Continuing its New Jersey acquisition spree, Black Bear Sports Group announced that it has purchased Skylands Ice World, a two-sheet ice arena complex in Stockholm, New Jersey. This represents Black Bear’s fourth facility in New Jersey acquired within the last two years.
It is difficult to gauge the effect that Black Bear’s activity in New Jersey will have on the sports of ice hockey and figure skating in the area. New Jersey can be thought of as two or three different markets: the Metropolitan New York Area, Central New Jersey, and the Delaware Valley Area adjacent to Philadelphia.

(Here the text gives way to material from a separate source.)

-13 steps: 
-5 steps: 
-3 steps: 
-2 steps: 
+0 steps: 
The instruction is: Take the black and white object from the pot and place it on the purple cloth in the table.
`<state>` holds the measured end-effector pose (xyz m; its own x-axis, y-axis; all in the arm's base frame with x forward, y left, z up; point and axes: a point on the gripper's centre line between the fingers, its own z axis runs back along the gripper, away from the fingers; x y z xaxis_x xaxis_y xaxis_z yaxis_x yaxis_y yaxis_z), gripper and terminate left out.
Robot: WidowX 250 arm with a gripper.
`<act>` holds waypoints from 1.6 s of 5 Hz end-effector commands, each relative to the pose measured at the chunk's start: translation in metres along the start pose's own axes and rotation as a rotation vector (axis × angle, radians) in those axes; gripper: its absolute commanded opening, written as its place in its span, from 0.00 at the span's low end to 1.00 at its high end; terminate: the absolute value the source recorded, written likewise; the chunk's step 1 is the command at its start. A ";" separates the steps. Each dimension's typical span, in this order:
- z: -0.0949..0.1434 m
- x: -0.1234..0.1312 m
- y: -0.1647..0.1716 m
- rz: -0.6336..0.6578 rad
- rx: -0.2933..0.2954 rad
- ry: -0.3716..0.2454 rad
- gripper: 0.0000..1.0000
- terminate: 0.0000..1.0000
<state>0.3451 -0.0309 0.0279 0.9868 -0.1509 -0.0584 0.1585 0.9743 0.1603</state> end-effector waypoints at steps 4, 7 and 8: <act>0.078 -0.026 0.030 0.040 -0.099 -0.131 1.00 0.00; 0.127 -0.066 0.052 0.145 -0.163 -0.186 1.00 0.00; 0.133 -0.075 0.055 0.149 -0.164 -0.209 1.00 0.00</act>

Black Bear now owns two facilities in Central New Jersey (Jersey Shore Arena and Ice Land Skating Center) and one in lower Bucks County, Pennsylvania (Revolution Ice Gardens), that are quite close to each other. Although Revolution and its customers probably see themselves as part of the Delaware Valley, because of hockey league affiliation and because they are physically in Pennsylvania, they are closer in many respects to Central New Jersey. We would argue that Black Bear has a dominant position in the Central New Jersey ice facility business.
Black Bear’s two acquisitions in North Jersey, both in the fourth quarter of 2019, are interesting because they have quickly become the major private ownership player in Northwestern New Jersey. The only organizations that truly compete with them in that part of New Jersey are the Morris County Park Commission, with its ownership of the three-sheet facility William G. Mennen Sports Arena in Morris Township, and the Essex County Department of Parks, Recreation, and Cultural Affairs which owns the two-sheet Richard J. Codey Arena in West Orange.
Northern New Jersey has many other ice facilities, but the market is still very fragmented, with a number of individual, privately-owned facilities, and several facilities owned by governmental agencies.